Shropshire Events and Whats On Guide

Shropshire Events and Whats On Guide

Theatre Review : Astley’s Astounding Adventures

Chris Eldon Lee reviews Astley’s Astounding Adventures, which is at the New Vic in Newcastle-Under-Lyme until Saturday 28th July.

Oh! What a Circus! Oh! What a show!

The New Vic in Newcastle-Under-Lyme has a long and glorious history of staging plays to celebrate the remarkable achievements of Potteries folk…from the miners of Silverdale to the twinkling toes of Stanley Matthews. But this latest show caps the lot.

It was exactly 250 years ago that Philip Astley, a Newcastle-born carpenter’s son, drew a 42-foot diameter circle on some rather marshy ground and filled it with equestrian trick-riders, acrobats and clowns. And so, circus was born.

It wasn’t quite as easy as that, of course, as Frazer Flintham’s narrative script makes abundantly clear. The story weaves its way between a host of spectacular acrobatic acts, very clever clowning and hilarious theatrical jokes. For example, the ground is so marshy, every actor crossing it punctuates their perfectly serious lines with squishy, squelchy, footstep sounds that had a full house in absolute stitches. Obviously, the Goons are alive and well and working at the New Vic.

The show simply fizzes with cracking ideas and pantomime silliness. I’d have travelled miles to see ‘Billy The Mind Reading Horse’ … wonderfully characterised by Luke Murphy who, in Lis Evan’s minimalist costume, is so appealingly horse-like, the audience oohed and aahed.

Michael Hugo’s ‘Zipper’ is at turns ‘Harry Oatcake’ a silent circus clown miming to a mournful violin, and endlessly fooling around with planks of wood like Eric Sykes. Then, he picks up a megaphone and becomes two race commentators at the same time; one of which sounds suspiciously like Peter Bromley.

But back to the plot…for there is a rather neat one!

Frazer Flintham has done an excellent job of piecing a coherent story together from the incomplete historical information we have…and has employed his fertile imagination when the facts run out.

We follow Philip Astley’s mission to provide the 18th century public with something new to ogle at. Astley’s astounding idea is to do what Wimbledon did two centuries later. Put a roof on it. Thus he can perform all year round by  candlelight … in “the most exciting building in the world”.

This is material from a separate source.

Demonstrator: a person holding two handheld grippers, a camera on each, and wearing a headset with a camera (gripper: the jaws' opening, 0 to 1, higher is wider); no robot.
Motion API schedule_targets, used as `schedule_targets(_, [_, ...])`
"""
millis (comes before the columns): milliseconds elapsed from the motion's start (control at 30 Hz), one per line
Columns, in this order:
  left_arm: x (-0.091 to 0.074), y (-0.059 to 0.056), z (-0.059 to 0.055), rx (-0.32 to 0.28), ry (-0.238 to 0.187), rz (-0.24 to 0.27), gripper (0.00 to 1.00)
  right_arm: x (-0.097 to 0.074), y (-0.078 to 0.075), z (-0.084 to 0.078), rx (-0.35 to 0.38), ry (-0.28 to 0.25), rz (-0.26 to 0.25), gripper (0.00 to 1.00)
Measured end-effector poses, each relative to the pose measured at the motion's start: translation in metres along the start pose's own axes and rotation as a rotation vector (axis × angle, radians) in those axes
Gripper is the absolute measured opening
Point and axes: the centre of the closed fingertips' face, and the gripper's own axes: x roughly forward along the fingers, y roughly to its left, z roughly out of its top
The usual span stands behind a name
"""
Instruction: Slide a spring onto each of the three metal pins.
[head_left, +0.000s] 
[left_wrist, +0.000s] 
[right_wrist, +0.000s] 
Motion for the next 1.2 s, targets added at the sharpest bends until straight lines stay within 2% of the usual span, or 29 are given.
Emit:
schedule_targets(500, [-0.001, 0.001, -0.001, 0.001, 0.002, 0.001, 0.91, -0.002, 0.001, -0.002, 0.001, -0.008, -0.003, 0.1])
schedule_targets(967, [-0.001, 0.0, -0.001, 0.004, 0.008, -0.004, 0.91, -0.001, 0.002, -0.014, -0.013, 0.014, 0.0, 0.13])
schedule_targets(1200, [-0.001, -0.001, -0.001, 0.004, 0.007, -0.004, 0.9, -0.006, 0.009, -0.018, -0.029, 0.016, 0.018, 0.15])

There are plenty of pit falls (and prat falls) on the way to success. He has a dastardly circus rival (Charles Hughes, commensurately played by a shady and smarmy Jason Eddy) and who has the authorities in his pocket. The Lord Chamberlain (the endlessly versatile Michael Hugo again) will only issue one licence to perform in London and orders a Houdini-like competition to decide who should get it. Cue the escapology routine!

Debutant Nicholas Richardson’s portrayal of the world’s first ring master is – well – masterful. He has a rough look and a shiny smile. He’s also mastered the Staffordshire accent…which gives rise to a perfect running gag. (How audiences love to laugh at themselves!)

He’s an actor, and so is Danielle Bird, who plays the sweetheart he steals from Hughes. But in just eight weeks of rehearsal, they have turned themselves into wonderful acrobatic stars. Their routine together, dangling from suspended silk sheets – choreographed by Vicki Amedume – is pure professional circus. It’s an outstanding Act 1 finale that has the blood coursing. It’s all the more impressive because they are surrounded by full time circus practitioners, doing equally remarkable things.

None of this has been achieved without cost. Actor Andrew Pollard broke his foot in rehearsal and has to play King George III (and other characters) in the front row of the audience with his leg up in plaster.

Did I mention candles? Well, we all know what candles can do to a wooden building and there are records of one of Astley’s amphitheatres burning to the ground. I was waiting for the moment. How were they going represent that, without having Staffordshire Fire and Rescue in the wings? Suffice to say there is a beautifully classy, circus solution.

I came away feeling that this whole show is a culmination of Theresa Heskins’ decade and more as Director at the New Vic. It is the sum total of all her very best ideas and most memorable shows; all her past excitements combined; every element of entertainment, rolled into one new art form.

Which is, of course, exactly what Philip Astley was doing 250 years ago.